▶ [WORK TO BE COMPLETED]
Skip every image and restate the data word for word.

▶ [COLLECTED MATERIAL]
= Beginning of Section =

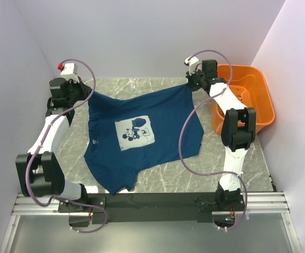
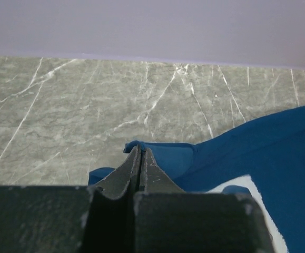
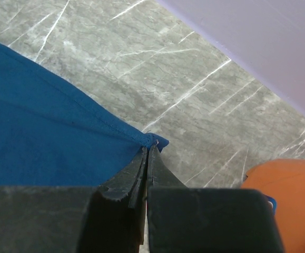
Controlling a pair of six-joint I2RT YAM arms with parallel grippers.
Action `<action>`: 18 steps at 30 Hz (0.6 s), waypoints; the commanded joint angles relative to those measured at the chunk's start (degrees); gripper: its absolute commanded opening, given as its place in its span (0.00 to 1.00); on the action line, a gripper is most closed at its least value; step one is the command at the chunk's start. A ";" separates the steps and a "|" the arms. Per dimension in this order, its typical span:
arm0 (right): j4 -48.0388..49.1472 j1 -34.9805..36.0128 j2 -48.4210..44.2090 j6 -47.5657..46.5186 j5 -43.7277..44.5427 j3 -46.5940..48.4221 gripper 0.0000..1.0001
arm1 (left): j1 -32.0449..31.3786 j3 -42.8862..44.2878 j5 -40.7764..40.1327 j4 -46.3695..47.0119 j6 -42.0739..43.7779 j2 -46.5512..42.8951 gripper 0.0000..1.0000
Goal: Fold and stack the t-shirts
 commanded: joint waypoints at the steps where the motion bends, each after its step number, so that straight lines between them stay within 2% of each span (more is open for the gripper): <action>1: 0.23 -0.44 -1.82 -0.50 0.41 0.07 0.00 | -0.14 -1.63 0.99 0.39 1.25 -3.95 0.01; 18: -0.56 -0.44 -0.06 0.91 2.35 1.65 0.00 | -0.14 -7.78 2.57 -1.81 1.16 -10.45 0.01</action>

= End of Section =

▶ [EXERCISE SOLUTION]
Controlling a pair of six-joint I2RT YAM arms with parallel grippers.
Action `<action>`: 18 steps at 30 Hz (0.6 s), waypoints; the commanded joint angles relative to those measured at the chunk's start (degrees); gripper: its absolute commanded opening, given as its place in its span (0.00 to 1.00); on the action line, a gripper is most closed at its least value; step one is the command at the chunk's start. A ";" separates the steps and a "|" the arms. Per dimension in this order, its typical span:
arm0 (right): j4 -48.0388..49.1472 j1 -34.9805..36.0128 j2 -48.4210..44.2090 j6 -47.5657..46.5186 j5 -43.7277..44.5427 j3 -46.5940..48.4221 gripper 0.0000..1.0001
arm1 (left): j1 -32.0449..31.3786 j3 -42.8862..44.2878 j5 -40.7764..40.1327 j4 -46.3695..47.0119 j6 -42.0739..43.7779 j2 -46.5512..42.8951 gripper 0.0000..1.0000
Goal: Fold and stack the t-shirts
 commanded: joint waypoints at the steps where the motion bends, each after its step number, so that straight lines between them stay within 2% of each span (more is open for the gripper): <action>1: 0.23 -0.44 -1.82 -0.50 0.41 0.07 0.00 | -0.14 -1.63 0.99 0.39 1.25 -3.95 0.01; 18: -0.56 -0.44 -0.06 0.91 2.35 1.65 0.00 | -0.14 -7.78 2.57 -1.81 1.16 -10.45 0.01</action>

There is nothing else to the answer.